Vodafone believes the partnership with GAVI will help “to solve the financial equation to scaling up mhealth technologies and solutions in Africa,” according to Laura Crow, a commercial manager at Vodafone who works for Emerging Market Solutions and manages the Group Vaccination partnerships.

Vodafone has been developing mhealth products since 1999, and created an official mhealth business unit in 2009. The company has found it challenging to scale up its mhealth work in emerging markets compared to traditional product lines. 

In The Gambia, for example, the company sought a government partnership in 2012 and 2013 to scale up an mhealth service, but was unable to secure government involvement and withdrew the service as a result, according to its most recent sustainability report.  A Vodafone spokesperson, however, told Devex Impact that in June it successfully negotiated a three-year contract with Tanzania’s Ministry of Health to help manage stock control of anti-malaria medications.

GAVI’s extensive experience with developing-country governments was appealing to Vodafone as it considered the partnership.

While mhealth may seem like a risky bet for Vodafone, the company might be viewing its mhealth investments through the lens of its early investments in mobile money.

Vodafone, with support from the U.K.’s Department for International Development, developed the M-Pesa mobile money service, which launched in 2007 through Safaricom, a mobile network operator partially owned by Vodafone. M-Pesa is now the most successful mobile money platform in the world, serving 18 million customers in 10 countries. Vodafone does not publish revenue figures for M-Pesa, but the company earns a licensing fee on the platform.

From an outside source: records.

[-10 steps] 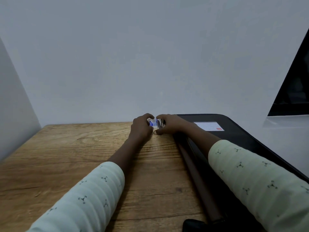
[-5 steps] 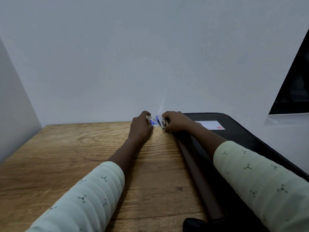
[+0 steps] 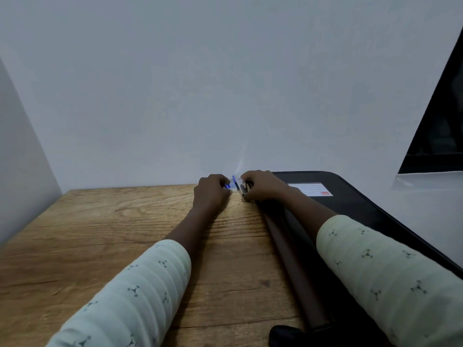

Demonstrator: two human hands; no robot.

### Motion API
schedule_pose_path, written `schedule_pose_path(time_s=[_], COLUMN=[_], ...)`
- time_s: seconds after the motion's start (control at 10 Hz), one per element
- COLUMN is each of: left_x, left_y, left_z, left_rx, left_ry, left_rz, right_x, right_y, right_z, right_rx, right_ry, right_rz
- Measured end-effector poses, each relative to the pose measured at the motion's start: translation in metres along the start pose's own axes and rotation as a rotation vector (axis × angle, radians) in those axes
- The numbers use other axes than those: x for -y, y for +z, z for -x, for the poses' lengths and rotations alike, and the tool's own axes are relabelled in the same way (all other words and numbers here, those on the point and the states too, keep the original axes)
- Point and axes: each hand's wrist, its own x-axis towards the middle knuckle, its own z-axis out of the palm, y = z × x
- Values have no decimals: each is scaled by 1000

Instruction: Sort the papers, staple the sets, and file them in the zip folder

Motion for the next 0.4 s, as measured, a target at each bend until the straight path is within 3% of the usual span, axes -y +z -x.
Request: schedule_pose_path(time_s=[0.2,0.3,0.4], left_x=[-2,-2,-1], left_y=[0,-7,-13], left_z=[0,1,2], left_rx=[-9,7,-97], left_ry=[1,2,19], left_rz=[24,146,241], right_x=[-5,-9,-3], right_y=[-7,-10,-4], right_z=[2,-5,-7], right_rx=[12,-133,-380], right_ry=[-1,-4,-25], right_rz=[-35,-176,-281])
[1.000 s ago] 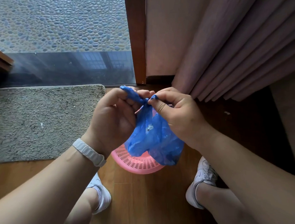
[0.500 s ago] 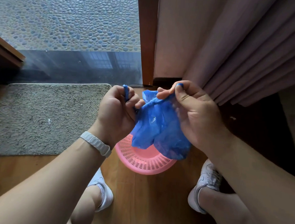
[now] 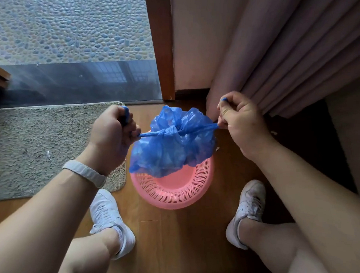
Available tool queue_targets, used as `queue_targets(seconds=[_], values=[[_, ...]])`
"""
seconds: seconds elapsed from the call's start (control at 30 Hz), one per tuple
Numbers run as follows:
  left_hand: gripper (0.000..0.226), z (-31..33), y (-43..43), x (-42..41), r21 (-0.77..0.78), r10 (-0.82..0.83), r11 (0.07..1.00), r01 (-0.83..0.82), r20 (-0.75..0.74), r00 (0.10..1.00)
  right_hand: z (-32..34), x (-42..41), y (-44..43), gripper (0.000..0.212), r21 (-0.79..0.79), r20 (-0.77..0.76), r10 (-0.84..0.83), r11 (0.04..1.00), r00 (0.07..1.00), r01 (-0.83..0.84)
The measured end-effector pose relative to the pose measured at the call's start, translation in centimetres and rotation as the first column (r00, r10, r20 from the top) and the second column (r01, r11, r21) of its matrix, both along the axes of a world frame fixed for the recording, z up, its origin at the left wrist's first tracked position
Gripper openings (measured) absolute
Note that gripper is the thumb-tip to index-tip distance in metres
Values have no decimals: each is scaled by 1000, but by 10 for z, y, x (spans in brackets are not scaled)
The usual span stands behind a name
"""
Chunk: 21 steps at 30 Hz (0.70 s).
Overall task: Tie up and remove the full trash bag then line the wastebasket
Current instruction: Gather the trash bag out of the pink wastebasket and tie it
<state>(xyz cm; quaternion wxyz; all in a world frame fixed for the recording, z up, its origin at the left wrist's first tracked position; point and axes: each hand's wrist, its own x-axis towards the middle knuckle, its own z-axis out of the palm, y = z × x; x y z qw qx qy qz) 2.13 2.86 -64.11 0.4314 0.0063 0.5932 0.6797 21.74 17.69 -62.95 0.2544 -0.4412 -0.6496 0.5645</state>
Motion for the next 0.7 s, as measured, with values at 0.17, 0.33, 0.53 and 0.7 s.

What worked for mobile money may work for mhealth, if the conditions are right.

“With Mpesa, Vodafone had multiple conditions working in its favor. They had the financial stamina to survive until they made money, support from financial regulators and the ability to focus solely on the payments business,” said Arata Onoguchi, an operations officer in Sustainable Business Advisory at IFC who has 20 years of experience in telecoms.

“You can test these types of mhealth services in a particular country if you have the right environment.”

Partnering with public agencies, including bilateral donors, is an increasingly popular market entry strategy for multinationals.

Government agencies like DFID and nonprofits like GAVI can help company representatives forge key relationships with developing country governments. And in the case of mhealth, it is these local Ministries of Health that would be the ultimate customers of future Vodafone mhealth products.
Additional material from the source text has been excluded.